REMOTE SERVER 104 is any computer system that serves at least some data and/or functionality to computer 101. Remote server 104 may be controlled and used by the same entity that operates computer 101. Remote server 104 represents the machine(s) that collect and store helpful and useful data for use by other computers, such as computer 101. For example, in a hypothetical case where computer 101 is designed and programmed to provide a recommendation based on historical data, then this historical data may be provided to computer 101 from remote database 130 of remote server 104.

PUBLIC CLOUD 105 is any computer system available for use by multiple entities that provides on-demand availability of computer system resources and/or other computer capabilities, especially data storage (cloud storage) and computing power, without direct active management by the user. Cloud computing typically leverages sharing of resources to achieve coherence and economies of scale. The direct and active management of the computing resources of public cloud 105 is performed by the computer hardware and/or software of cloud orchestration module 141. The computing resources provided by public cloud 105 are typically implemented by virtual computing environments that run on various computers making up the computers of host physical machine set 142, which is the universe of physical computers in and/or available to public cloud 105. The virtual computing environments (VCEs) typically take the form of virtual machines from virtual machine set 143 and/or containers from container set 144. It is understood that these VCEs may be stored as images and may be transferred among and between the various physical machine hosts, either as images or after instantiation of the VCE. Cloud orchestration module 141 manages the transfer and storage of images, deploys new instantiations of VCEs and manages active instantiations of VCE deployments. Gateway 140 is the collection of computer software, hardware, and firmware that allows public cloud 105 to communicate through WAN 102.

Some further explanation of virtualized computing environments (VCEs) will now be provided. VCEs can be stored as “images.” A new active instance of the VCE can be instantiated from the image. Two familiar types of VCEs are virtual machines and containers. A container is a VCE that uses operating-system-level virtualization. This refers to an operating system feature in which the kernel allows the existence of multiple isolated user-space instances, called containers. These isolated user-space instances typically behave as real computers from the point of view of programs running in them. A computer program running on an ordinary operating system can utilize all resources of that computer, such as connected devices, files and folders, network shares, CPU power, and quantifiable hardware capabilities. However, programs running inside a container can only use the contents of the container and devices assigned to the container, a feature which is known as containerization.

PRIVATE CLOUD 106 is similar to public cloud 105, except that the computing resources are only available for use by a single enterprise.
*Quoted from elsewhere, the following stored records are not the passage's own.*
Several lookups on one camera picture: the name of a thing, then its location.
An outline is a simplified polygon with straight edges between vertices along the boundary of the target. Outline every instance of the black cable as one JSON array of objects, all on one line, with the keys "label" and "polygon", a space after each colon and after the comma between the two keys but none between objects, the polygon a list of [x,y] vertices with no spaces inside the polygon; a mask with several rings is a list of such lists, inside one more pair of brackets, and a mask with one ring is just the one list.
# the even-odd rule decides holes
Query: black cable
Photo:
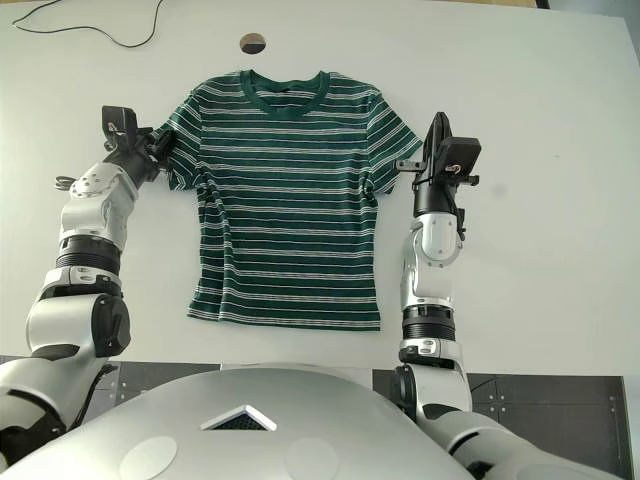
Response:
[{"label": "black cable", "polygon": [[140,47],[142,45],[144,45],[145,43],[149,42],[149,40],[151,40],[153,38],[153,35],[156,33],[156,23],[158,22],[158,10],[160,10],[160,5],[162,5],[162,2],[164,2],[164,0],[158,0],[158,4],[156,5],[156,13],[153,17],[153,29],[151,30],[151,33],[149,34],[149,36],[143,40],[140,43],[136,43],[133,45],[127,45],[124,43],[120,43],[119,41],[117,41],[115,38],[113,38],[111,35],[109,35],[107,32],[105,32],[104,30],[98,28],[98,27],[93,27],[91,25],[79,25],[76,27],[66,27],[66,28],[58,28],[57,30],[32,30],[30,28],[24,28],[18,25],[18,23],[20,23],[21,21],[29,18],[31,15],[33,15],[34,13],[36,13],[38,10],[40,10],[41,8],[44,7],[48,7],[50,5],[53,5],[55,3],[59,3],[62,0],[53,0],[53,2],[49,2],[49,3],[45,3],[44,5],[40,5],[36,8],[34,8],[33,10],[31,10],[29,13],[27,13],[26,15],[24,15],[23,17],[18,18],[17,20],[14,20],[13,22],[11,22],[11,26],[16,27],[22,31],[25,32],[30,32],[30,33],[59,33],[59,32],[68,32],[69,30],[94,30],[96,32],[100,32],[103,35],[105,35],[106,37],[108,37],[113,43],[115,43],[116,45],[120,45],[121,47],[124,48],[136,48],[136,47]]},{"label": "black cable", "polygon": [[471,393],[475,392],[477,389],[479,389],[480,387],[484,387],[486,384],[491,383],[491,382],[497,382],[498,381],[498,377],[492,377],[489,380],[485,380],[484,382],[480,382],[478,385],[476,385],[475,387],[473,387],[471,389]]}]

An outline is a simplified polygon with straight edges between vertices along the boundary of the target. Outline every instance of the gray floor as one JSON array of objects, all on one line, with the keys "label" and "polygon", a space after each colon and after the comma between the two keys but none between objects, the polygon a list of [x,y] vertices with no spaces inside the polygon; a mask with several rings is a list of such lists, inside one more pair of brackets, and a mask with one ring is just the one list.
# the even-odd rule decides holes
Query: gray floor
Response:
[{"label": "gray floor", "polygon": [[[14,357],[0,357],[0,362]],[[220,365],[110,362],[85,422],[176,378]],[[225,365],[223,368],[234,368]],[[341,369],[340,373],[389,397],[391,371]],[[471,374],[474,410],[540,448],[631,480],[625,399],[620,377]]]}]

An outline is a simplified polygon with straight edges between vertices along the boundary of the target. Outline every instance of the t-shirt hem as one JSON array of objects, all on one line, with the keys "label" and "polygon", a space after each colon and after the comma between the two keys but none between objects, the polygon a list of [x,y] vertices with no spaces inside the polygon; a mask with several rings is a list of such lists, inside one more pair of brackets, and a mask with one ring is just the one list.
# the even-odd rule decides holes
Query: t-shirt hem
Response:
[{"label": "t-shirt hem", "polygon": [[199,320],[207,320],[209,322],[229,322],[229,323],[237,323],[239,325],[258,325],[258,326],[263,326],[263,327],[282,327],[282,328],[305,328],[305,329],[309,329],[309,330],[343,330],[343,331],[358,331],[358,332],[379,332],[380,331],[380,325],[376,325],[375,323],[377,322],[372,322],[374,323],[371,326],[366,326],[366,327],[354,327],[354,326],[344,326],[344,327],[337,327],[337,326],[325,326],[325,325],[303,325],[303,324],[297,324],[297,325],[290,325],[290,324],[283,324],[283,323],[264,323],[264,322],[243,322],[242,320],[231,320],[228,318],[211,318],[211,317],[207,317],[204,315],[198,315],[197,313],[193,313],[193,312],[188,312],[187,313],[187,317],[191,317],[191,318],[197,318]]}]

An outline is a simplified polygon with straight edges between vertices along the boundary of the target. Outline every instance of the vent grille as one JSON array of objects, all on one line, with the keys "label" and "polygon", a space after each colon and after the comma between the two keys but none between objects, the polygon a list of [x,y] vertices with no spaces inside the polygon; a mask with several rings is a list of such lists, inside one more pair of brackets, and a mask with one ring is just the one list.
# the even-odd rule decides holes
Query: vent grille
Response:
[{"label": "vent grille", "polygon": [[200,430],[275,432],[276,423],[251,405],[241,405],[200,425]]},{"label": "vent grille", "polygon": [[227,420],[224,423],[221,423],[217,427],[212,428],[211,430],[264,430],[262,425],[256,422],[253,418],[251,418],[246,413],[243,413],[236,418],[232,418],[231,420]]}]

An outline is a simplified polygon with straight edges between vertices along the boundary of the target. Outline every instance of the black floor tile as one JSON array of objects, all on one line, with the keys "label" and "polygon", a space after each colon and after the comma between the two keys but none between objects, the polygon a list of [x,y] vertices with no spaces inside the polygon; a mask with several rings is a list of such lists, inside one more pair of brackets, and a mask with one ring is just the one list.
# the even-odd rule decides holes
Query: black floor tile
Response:
[{"label": "black floor tile", "polygon": [[196,373],[220,370],[217,364],[122,362],[119,389],[151,390],[163,383]]},{"label": "black floor tile", "polygon": [[116,391],[114,390],[96,390],[93,392],[89,408],[82,423],[102,415],[116,405]]}]

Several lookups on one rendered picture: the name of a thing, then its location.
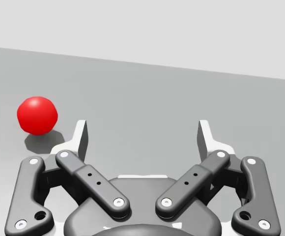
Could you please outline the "small round ball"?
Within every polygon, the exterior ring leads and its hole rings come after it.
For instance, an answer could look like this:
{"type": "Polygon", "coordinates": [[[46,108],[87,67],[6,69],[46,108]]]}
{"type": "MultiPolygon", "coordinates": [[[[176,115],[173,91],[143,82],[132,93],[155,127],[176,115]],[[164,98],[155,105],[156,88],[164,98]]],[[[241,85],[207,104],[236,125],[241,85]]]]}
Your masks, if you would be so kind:
{"type": "Polygon", "coordinates": [[[27,98],[17,110],[20,127],[39,136],[49,133],[57,123],[58,113],[51,100],[41,96],[27,98]]]}

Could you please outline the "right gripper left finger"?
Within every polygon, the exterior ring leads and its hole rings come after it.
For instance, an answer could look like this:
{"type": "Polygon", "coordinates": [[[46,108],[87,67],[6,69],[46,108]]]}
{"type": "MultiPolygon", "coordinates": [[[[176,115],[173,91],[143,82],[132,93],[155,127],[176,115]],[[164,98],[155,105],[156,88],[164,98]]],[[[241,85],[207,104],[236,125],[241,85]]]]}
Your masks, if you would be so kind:
{"type": "Polygon", "coordinates": [[[84,163],[88,146],[86,120],[79,120],[71,140],[51,149],[49,156],[25,158],[18,175],[4,227],[5,236],[44,236],[55,226],[44,206],[53,187],[64,186],[78,202],[91,197],[114,219],[130,214],[130,201],[93,166],[84,163]]]}

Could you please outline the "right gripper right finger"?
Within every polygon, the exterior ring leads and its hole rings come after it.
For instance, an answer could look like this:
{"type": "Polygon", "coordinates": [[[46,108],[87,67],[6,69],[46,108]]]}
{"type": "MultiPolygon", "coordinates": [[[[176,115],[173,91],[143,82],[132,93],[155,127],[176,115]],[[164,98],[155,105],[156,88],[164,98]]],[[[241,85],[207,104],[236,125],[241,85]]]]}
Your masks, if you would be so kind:
{"type": "Polygon", "coordinates": [[[234,149],[214,140],[207,120],[200,120],[197,132],[200,164],[191,167],[155,203],[164,219],[177,216],[193,199],[208,204],[224,186],[235,189],[241,207],[231,227],[242,236],[280,236],[281,225],[264,161],[259,157],[239,159],[234,149]]]}
While private cloud 106 is depicted as being in communication with WAN 102, in other embodiments a private cloud may be disconnected from the internet entirely and only accessible through a local/private network. A hybrid cloud is a composition of multiple clouds of different types (for example, private, community or public cloud types), often respectively implemented by different vendors. Each of the multiple clouds remains a separate and discrete entity, but the larger hybrid cloud architecture is bound together by standardized or proprietary technology that enables orchestration, management, and/or data/application portability between the multiple constituent clouds. In this embodiment, public cloud 105 and private cloud 106 are both part of a larger hybrid cloud.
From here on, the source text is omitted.